▶ _TASK GOAL_
In the records below, find the line that contains "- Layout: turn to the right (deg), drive" and the line that contains "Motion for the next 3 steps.". Set down exactly those lines and every line between them, and nothing more.

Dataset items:

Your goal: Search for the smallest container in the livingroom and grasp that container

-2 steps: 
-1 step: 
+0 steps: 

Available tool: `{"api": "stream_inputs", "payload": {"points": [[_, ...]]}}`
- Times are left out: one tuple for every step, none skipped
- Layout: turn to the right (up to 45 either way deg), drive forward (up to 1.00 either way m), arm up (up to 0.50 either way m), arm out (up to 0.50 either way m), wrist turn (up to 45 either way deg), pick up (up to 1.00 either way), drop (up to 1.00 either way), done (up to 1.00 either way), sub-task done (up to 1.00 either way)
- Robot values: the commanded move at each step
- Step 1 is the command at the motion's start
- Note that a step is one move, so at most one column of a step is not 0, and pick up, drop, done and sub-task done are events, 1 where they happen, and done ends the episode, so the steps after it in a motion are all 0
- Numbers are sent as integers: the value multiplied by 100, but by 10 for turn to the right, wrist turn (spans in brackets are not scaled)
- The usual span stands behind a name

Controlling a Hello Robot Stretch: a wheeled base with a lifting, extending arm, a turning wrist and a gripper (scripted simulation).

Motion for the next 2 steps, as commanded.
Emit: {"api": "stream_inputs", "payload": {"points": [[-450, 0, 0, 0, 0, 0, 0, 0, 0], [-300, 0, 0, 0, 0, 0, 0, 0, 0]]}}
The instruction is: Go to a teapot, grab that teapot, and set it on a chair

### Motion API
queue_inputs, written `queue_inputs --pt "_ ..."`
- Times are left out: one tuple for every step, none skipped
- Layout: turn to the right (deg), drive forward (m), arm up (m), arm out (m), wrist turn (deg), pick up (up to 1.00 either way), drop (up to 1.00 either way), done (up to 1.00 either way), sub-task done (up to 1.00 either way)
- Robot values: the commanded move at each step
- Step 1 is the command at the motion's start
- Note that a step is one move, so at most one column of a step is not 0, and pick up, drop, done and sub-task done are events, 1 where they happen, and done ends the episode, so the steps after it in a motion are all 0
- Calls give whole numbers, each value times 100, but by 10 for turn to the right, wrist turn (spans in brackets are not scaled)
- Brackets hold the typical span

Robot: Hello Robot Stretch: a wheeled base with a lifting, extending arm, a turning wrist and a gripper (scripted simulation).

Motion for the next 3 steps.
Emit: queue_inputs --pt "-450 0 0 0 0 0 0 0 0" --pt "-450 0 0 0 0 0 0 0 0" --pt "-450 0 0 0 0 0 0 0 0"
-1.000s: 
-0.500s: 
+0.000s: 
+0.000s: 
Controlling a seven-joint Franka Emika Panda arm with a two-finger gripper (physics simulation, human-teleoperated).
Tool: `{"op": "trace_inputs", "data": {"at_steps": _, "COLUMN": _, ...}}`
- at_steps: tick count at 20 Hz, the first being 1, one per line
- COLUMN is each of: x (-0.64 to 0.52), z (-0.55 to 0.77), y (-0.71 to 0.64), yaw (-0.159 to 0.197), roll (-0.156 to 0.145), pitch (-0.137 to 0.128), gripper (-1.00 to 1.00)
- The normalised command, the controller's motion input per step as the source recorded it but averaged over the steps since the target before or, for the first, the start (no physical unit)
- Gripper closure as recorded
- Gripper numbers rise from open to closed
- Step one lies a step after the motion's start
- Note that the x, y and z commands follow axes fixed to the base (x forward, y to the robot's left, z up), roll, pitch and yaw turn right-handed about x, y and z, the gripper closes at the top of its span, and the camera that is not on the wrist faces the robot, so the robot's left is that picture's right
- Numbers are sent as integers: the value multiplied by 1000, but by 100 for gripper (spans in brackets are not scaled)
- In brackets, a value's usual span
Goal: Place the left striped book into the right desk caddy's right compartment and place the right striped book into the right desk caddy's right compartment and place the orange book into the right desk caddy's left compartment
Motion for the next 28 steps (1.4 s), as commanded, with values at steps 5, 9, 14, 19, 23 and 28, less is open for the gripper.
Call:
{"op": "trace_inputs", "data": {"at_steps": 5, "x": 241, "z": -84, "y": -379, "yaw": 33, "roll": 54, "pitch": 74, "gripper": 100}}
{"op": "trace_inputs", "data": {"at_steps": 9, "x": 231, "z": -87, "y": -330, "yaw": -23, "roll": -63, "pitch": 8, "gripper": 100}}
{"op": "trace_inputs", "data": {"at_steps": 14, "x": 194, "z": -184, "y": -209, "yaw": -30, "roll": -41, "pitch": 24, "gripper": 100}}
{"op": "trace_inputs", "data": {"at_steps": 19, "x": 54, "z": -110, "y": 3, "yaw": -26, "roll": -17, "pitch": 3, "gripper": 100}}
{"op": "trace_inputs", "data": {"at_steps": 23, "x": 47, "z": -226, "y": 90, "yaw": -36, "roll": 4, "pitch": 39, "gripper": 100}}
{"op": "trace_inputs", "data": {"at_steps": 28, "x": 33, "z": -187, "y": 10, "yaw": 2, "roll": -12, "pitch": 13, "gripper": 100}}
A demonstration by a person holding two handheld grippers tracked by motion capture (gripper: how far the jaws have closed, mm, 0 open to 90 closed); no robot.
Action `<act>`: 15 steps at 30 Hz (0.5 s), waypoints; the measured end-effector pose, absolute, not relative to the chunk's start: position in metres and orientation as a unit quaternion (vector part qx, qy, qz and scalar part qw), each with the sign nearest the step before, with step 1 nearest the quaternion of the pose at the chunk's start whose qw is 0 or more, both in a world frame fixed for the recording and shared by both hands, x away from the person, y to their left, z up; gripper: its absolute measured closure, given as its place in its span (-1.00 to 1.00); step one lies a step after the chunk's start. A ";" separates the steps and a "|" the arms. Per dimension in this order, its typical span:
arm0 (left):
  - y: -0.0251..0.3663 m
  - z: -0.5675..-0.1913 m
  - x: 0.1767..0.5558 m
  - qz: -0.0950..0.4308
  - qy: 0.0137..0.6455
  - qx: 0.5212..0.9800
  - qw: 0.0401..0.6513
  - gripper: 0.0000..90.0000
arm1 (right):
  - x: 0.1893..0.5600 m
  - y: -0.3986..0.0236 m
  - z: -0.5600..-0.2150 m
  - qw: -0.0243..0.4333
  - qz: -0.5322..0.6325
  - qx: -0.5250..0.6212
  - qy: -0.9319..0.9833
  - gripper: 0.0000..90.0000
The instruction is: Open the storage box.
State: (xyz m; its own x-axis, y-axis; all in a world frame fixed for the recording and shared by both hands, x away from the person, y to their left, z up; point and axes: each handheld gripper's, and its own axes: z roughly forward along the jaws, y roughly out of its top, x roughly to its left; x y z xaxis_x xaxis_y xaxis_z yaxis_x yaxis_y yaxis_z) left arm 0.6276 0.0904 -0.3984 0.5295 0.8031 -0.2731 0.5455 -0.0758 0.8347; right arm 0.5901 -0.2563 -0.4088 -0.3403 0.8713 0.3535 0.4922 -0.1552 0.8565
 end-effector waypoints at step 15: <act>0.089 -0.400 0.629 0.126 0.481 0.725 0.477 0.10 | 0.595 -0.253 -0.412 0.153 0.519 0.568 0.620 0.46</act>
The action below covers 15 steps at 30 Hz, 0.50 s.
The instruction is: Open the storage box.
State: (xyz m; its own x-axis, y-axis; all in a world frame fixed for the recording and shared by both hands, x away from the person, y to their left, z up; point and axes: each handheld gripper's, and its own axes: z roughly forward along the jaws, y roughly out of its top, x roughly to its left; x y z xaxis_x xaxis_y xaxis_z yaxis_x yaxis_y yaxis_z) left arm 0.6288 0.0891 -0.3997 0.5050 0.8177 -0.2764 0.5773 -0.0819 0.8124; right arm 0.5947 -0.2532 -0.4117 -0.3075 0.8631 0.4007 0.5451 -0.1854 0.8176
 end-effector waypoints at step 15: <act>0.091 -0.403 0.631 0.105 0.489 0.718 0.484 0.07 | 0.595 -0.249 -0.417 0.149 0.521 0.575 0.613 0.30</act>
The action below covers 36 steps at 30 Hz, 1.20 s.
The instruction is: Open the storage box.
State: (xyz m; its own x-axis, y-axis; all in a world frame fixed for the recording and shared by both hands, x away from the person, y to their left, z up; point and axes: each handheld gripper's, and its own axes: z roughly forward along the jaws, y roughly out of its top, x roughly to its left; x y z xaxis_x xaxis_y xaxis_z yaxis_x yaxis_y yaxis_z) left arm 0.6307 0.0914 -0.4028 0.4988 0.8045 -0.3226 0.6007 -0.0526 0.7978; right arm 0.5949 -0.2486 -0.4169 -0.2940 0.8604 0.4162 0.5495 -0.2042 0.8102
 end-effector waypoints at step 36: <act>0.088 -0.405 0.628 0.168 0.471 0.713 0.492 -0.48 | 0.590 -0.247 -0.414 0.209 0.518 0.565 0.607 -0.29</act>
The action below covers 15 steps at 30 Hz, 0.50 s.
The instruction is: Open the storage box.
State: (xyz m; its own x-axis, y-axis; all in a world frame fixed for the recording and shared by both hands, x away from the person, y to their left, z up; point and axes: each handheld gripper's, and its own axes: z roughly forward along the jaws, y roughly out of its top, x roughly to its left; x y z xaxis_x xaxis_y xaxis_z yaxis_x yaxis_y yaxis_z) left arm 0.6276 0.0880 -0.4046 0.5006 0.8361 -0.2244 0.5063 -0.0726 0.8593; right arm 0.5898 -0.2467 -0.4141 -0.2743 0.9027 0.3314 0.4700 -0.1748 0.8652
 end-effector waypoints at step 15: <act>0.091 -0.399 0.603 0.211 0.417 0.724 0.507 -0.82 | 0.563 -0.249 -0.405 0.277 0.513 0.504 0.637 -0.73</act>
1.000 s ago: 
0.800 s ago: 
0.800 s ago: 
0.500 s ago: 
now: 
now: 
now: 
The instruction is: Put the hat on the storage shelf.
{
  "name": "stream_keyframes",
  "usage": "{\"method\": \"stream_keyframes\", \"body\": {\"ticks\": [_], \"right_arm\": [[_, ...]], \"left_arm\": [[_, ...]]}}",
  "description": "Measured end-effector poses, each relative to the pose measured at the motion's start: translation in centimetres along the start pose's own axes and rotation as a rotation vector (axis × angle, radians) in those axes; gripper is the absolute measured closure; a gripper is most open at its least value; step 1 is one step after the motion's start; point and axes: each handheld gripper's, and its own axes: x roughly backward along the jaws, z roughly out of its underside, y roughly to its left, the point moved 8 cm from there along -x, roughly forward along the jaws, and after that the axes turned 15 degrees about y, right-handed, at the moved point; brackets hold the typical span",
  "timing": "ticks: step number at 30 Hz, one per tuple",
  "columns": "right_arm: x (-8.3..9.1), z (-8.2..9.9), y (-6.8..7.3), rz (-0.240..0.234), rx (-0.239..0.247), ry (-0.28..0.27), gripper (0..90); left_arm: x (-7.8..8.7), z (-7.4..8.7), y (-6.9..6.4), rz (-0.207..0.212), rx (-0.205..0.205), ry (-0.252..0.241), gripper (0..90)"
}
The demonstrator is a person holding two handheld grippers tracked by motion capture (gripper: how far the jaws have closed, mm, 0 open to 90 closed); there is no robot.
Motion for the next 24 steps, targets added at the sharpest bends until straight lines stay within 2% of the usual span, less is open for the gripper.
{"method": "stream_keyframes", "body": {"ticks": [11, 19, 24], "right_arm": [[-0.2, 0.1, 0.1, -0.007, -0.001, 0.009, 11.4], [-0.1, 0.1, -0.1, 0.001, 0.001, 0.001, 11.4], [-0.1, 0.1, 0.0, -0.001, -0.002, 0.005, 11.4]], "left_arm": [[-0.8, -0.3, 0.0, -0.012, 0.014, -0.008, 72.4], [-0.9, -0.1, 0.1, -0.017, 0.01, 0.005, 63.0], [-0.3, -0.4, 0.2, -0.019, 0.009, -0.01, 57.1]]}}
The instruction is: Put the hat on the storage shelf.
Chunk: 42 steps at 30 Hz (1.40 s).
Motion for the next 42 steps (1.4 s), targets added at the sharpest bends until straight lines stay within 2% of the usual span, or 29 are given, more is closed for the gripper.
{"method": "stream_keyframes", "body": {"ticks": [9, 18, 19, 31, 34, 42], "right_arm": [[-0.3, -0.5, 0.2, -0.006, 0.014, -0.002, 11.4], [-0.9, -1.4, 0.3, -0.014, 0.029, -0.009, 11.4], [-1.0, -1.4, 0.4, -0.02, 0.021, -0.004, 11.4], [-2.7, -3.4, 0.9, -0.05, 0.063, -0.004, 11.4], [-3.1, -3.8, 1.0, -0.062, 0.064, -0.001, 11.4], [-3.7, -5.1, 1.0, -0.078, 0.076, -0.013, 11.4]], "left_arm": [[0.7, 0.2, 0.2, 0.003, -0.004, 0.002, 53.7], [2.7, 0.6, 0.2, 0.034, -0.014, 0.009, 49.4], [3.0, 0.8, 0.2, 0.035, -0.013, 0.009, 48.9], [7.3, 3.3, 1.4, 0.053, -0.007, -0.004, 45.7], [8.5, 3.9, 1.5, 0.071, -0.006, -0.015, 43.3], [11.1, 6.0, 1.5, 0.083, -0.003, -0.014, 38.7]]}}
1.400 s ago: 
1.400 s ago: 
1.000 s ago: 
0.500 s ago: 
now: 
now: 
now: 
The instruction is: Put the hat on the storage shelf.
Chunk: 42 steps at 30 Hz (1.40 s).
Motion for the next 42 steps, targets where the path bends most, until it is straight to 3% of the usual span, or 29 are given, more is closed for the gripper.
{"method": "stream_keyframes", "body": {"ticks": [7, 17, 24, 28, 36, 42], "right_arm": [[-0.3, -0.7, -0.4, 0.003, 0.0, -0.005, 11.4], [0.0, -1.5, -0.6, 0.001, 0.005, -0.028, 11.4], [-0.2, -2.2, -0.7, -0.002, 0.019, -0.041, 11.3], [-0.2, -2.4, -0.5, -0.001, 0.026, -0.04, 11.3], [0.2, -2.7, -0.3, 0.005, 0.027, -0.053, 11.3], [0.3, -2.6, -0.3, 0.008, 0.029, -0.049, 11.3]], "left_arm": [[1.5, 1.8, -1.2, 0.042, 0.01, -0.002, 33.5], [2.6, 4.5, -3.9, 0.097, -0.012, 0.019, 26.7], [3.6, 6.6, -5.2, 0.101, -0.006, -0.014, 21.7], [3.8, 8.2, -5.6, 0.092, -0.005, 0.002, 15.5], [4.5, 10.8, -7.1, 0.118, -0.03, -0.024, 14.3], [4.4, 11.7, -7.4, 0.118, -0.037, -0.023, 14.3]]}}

▶ _ANSWER BOX_
- Layout: turn to the right (deg), drive forward (m), arm up (m), arm out (m), wrist turn (deg), pick up (up to 1.00 either way), drop (up to 1.00 either way), done (up to 1.00 either way), sub-task done (up to 1.00 either way)
- Robot values: the commanded move at each step
- Step 1 is the command at the motion's start
- Note that a step is one move, so at most one column of a step is not 0, and pick up, drop, done and sub-task done are events, 1 where they happen, and done ends the episode, so the steps after it in a motion are all 0
- Calls give whole numbers, each value times 100, but by 10 for turn to the right, wrist turn (spans in brackets are not scaled)
- Brackets hold the typical span

Robot: Hello Robot Stretch: a wheeled base with a lifting, extending arm, a turning wrist and a gripper (scripted simulation).

Motion for the next 3 steps.

That concludes the output for this exercise.